## ASSIGNED TASK
Filter the records for "white" and keep each line that has it.

Records excerpted from a collection
|---|
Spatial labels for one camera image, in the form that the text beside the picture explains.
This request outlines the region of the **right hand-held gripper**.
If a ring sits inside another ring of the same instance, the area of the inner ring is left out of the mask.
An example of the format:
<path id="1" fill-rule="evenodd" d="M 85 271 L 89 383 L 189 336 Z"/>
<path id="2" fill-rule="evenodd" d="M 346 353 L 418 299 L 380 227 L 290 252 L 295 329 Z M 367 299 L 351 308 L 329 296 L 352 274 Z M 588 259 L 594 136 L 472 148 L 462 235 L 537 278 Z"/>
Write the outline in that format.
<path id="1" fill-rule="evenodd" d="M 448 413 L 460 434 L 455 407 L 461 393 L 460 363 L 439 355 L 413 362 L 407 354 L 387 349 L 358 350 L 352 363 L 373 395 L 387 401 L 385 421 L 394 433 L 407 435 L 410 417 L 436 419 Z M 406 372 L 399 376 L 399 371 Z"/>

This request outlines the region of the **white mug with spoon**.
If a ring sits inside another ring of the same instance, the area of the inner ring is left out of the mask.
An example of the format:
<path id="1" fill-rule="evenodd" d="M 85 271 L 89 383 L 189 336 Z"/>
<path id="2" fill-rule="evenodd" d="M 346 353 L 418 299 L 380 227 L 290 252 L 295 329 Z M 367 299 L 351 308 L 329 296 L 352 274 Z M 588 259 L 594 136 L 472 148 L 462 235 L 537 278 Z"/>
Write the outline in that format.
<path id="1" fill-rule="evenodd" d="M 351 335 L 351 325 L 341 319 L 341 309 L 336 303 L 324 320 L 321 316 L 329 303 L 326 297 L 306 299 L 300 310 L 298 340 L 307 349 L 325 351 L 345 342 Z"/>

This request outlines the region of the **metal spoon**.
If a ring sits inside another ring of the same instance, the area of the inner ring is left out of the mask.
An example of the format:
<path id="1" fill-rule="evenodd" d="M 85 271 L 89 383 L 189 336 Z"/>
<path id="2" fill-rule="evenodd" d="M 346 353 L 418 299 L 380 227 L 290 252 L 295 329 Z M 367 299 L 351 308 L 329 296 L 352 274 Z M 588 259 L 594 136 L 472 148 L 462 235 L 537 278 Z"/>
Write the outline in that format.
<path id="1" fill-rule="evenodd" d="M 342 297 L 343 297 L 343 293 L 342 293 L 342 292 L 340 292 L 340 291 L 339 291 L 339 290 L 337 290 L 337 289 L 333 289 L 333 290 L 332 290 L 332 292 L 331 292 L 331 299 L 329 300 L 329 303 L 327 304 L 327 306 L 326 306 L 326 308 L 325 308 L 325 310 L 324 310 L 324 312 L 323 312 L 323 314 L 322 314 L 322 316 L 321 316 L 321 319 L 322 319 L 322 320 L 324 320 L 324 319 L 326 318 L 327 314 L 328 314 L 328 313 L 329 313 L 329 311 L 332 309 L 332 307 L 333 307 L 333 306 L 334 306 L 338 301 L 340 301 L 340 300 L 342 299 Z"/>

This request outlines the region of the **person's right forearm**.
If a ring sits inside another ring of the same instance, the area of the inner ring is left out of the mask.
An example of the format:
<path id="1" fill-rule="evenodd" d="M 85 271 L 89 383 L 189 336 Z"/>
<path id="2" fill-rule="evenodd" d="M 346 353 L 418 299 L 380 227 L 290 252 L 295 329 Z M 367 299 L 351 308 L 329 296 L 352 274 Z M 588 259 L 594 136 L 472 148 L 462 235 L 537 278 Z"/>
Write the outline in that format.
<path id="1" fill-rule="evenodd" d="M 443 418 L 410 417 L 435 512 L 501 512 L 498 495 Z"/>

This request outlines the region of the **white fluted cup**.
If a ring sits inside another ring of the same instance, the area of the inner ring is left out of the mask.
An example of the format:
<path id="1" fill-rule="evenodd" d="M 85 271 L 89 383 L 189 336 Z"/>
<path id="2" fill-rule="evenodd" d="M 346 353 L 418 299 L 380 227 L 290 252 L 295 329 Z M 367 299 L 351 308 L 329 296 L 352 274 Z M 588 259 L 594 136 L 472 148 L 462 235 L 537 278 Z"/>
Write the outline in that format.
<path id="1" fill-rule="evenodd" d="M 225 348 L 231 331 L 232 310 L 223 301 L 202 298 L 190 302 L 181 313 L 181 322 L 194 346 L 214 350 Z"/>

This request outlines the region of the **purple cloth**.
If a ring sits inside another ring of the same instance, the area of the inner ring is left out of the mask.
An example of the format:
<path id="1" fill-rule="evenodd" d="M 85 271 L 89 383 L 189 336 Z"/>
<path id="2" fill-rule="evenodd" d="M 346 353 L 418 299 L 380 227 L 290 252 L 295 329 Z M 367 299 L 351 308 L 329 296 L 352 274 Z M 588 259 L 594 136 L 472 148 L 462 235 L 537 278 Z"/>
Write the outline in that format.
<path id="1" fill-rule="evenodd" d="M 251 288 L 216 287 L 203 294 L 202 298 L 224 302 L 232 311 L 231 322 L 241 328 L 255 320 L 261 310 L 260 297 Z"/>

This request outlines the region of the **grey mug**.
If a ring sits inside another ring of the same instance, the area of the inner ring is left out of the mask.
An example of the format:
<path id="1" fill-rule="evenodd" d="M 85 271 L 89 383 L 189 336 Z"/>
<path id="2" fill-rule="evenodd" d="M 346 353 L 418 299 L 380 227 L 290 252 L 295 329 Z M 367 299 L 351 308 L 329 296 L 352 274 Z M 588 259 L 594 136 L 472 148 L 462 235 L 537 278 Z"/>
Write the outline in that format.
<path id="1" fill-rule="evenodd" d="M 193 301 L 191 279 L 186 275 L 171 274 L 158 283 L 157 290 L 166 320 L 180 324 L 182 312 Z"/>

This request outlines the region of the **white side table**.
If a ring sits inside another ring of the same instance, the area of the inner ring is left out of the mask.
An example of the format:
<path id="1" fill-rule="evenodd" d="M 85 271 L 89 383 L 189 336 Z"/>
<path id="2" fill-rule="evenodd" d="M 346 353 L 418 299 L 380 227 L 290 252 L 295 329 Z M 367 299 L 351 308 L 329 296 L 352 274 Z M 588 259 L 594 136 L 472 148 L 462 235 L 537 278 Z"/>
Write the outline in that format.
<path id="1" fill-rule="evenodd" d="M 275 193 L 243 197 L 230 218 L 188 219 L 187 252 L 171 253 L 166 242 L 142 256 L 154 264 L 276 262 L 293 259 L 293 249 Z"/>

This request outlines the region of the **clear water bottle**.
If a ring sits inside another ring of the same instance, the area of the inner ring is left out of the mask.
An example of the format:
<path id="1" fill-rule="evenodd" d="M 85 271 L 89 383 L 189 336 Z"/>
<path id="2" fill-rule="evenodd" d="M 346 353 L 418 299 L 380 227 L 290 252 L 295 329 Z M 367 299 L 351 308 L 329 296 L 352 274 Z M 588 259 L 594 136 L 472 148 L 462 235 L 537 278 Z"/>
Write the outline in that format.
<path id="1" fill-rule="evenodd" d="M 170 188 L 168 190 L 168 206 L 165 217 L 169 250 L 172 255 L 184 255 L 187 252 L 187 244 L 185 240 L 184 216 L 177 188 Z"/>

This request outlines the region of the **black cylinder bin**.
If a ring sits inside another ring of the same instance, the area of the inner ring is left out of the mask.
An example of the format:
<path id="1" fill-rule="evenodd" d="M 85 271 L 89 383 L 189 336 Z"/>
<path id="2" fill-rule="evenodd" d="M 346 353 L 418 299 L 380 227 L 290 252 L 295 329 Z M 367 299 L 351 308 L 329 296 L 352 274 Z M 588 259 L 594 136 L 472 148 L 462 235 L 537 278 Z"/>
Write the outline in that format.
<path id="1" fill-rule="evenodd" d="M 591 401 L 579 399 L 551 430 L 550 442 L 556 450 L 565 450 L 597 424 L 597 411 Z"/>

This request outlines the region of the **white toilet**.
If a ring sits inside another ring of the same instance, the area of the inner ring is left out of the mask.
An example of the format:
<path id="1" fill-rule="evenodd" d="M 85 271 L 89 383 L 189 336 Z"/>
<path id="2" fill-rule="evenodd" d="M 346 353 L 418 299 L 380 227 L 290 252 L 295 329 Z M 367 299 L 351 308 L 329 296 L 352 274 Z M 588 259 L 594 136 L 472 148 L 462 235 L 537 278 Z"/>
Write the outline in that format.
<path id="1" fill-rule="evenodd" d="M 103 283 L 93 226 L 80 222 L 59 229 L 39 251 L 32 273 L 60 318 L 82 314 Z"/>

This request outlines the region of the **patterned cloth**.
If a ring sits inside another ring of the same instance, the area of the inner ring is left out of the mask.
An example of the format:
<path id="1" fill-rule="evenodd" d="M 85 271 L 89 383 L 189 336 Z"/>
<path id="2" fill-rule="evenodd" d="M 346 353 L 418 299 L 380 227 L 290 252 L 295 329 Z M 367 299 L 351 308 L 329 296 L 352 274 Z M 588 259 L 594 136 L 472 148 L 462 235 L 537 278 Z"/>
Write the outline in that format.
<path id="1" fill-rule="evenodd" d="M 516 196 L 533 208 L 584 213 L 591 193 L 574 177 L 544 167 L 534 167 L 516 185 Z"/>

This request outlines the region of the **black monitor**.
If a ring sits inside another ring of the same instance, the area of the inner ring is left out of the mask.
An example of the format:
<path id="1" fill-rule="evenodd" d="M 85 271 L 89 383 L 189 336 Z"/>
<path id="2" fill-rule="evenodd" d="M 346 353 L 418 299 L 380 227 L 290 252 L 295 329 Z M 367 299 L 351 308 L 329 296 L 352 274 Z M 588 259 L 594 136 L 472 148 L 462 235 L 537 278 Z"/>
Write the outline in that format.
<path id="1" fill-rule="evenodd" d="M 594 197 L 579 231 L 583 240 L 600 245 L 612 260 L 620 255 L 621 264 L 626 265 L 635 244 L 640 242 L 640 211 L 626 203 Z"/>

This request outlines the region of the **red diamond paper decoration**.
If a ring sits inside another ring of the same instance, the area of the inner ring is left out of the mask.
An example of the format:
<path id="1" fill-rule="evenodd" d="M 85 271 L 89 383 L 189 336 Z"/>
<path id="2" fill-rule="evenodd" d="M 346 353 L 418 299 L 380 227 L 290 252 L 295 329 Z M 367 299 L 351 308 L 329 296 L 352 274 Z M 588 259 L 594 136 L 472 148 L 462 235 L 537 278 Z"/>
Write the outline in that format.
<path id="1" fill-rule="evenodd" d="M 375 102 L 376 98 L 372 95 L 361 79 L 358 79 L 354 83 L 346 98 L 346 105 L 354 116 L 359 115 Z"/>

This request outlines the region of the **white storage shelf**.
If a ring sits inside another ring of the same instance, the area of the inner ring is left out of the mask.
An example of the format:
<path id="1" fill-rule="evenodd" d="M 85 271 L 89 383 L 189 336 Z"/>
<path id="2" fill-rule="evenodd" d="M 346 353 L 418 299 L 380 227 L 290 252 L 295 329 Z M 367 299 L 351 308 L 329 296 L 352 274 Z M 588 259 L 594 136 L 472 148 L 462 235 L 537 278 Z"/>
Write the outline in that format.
|---|
## WRITTEN RESPONSE
This request outlines the region of the **white mug with spoon**.
This request outlines the region of the **white fluted cup**.
This request outlines the region of the **white side table**.
This request outlines the region of the **white toilet**.
This request outlines the region of the **white storage shelf**.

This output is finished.